2. If you need a GPU: _Runtime_ > _Change runtime type_ > _Hardware accelerator_ = _GPU_.
3. Execute the following cell (click on it and press Ctrl+Enter) to install Julia, IJulia and other packages (if needed, update `JULIA_VERSION` and the other parameters).
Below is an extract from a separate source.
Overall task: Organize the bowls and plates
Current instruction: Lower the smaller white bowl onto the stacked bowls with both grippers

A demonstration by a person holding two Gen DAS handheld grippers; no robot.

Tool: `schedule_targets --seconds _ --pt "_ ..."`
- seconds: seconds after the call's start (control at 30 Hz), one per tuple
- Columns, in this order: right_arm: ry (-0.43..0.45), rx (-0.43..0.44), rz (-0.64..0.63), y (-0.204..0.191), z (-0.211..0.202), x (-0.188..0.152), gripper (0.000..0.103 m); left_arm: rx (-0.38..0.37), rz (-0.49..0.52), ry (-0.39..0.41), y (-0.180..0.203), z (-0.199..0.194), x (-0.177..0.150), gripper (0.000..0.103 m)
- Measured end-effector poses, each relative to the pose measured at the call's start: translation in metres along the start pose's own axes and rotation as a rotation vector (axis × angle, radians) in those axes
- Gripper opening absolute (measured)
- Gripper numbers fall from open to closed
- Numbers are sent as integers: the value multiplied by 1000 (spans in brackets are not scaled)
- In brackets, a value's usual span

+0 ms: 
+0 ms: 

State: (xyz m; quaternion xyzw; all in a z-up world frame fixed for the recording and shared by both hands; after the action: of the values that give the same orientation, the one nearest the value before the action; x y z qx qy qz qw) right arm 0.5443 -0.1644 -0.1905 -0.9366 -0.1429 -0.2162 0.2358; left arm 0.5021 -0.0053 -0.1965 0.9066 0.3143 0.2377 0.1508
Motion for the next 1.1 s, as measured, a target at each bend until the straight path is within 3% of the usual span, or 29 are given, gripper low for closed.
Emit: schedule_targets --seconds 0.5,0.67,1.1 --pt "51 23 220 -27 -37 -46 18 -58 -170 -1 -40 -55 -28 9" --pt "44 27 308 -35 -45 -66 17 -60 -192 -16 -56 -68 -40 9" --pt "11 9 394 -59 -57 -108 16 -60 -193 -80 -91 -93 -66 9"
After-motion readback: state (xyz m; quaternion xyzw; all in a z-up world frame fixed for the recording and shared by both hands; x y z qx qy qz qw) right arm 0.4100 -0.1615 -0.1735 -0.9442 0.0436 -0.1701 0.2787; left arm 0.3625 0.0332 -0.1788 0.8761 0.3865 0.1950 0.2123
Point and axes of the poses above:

This takes a couple of minutes.
4. Reload this page (press Ctrl+R, or ⌘+R, or the F5 key) and continue to the next section.

_Notes_:
* If your Colab Runtime gets reset (e.g., due to inactivity), repeat steps 2, 3 and 4.
* After installation, if you want to change the Julia version or activate/deactivate the GPU, you will need to reset the Runtime: _Runtime_ > _Factory reset runtime_ and repeat steps 3 and 4.

In [None]:
%%shell
set -e

#---------------------------------------------------#
JULIA_VERSION="1.8.2" # any version ≥ 0.7.0
JULIA_PACKAGES="IJulia BenchmarkTools"
JULIA_PACKAGES_IF_GPU="CUDA" # or CuArrays for older Julia versions
JULIA_NUM_THREADS=2
#---------------------------------------------------#

if [ -z `which julia` ]; then
  # Install Julia
  JULIA_VER=`cut -d '.' -f -2 <<< "$JULIA_VERSION"`
  echo "Installing Julia $JULIA_VERSION on the current Colab Runtime..."
  BASE_URL="https://julialang-s3.julialang.org/bin/linux/x64"
  URL="$BASE_URL/$JULIA_VER/julia-$JULIA_VERSION-linux-x86_64.tar.gz"
  wget -nv $URL -O /tmp/julia.tar.gz # -nv means "not verbose"
  tar -x -f /tmp/julia.tar.gz -C /usr/local --strip-components 1
  rm /tmp/julia.tar.gz

  # Install Packages
  nvidia-smi -L &> /dev/null && export GPU=1 || export GPU=0
  if [ $GPU -eq 1 ]; then
    JULIA_PACKAGES="$JULIA_PACKAGES $JULIA_PACKAGES_IF_GPU"
  fi
  for PKG in `echo $JULIA_PACKAGES`; do
    echo "Installing Julia package $PKG..."
    julia -e 'using Pkg; pkg"add '$PKG'; precompile;"' &> /dev/null
  done

  # Install kernel and rename it to "julia"
  echo "Installing IJulia kernel..."
  julia -e 'using IJulia; IJulia.installkernel("julia", env=Dict(
      "JULIA_NUM_THREADS"=>"'"$JULIA_NUM_THREADS"'"))'
  KERNEL_DIR=`julia -e "using IJulia; print(IJulia.kerneldir())"`
  KERNEL_NAME=`ls -d "$KERNEL_DIR"/julia*`
  mv -f $KERNEL_NAME "$KERNEL_DIR"/julia

  echo ''
  echo "Successfully installed `julia -v`!"
  echo "Please reload this page (press Ctrl+R, ⌘+R, or the F5 key) then"
  echo "jump to the 'Checking the Installation' section."
fi

Installing Julia 1.8.2 on the current Colab Runtime...
2023-07-30 19:35:33 URL:https://julialang-s3.julialang.org/bin/linux/x64/1.8/julia-1.8.2-linux-x86_64.tar.gz [135859273/135859273] -> "/tmp/julia.tar.gz" [1]
Installing Julia package IJulia...
Installing Julia package BenchmarkTools...
Installing IJulia kernel...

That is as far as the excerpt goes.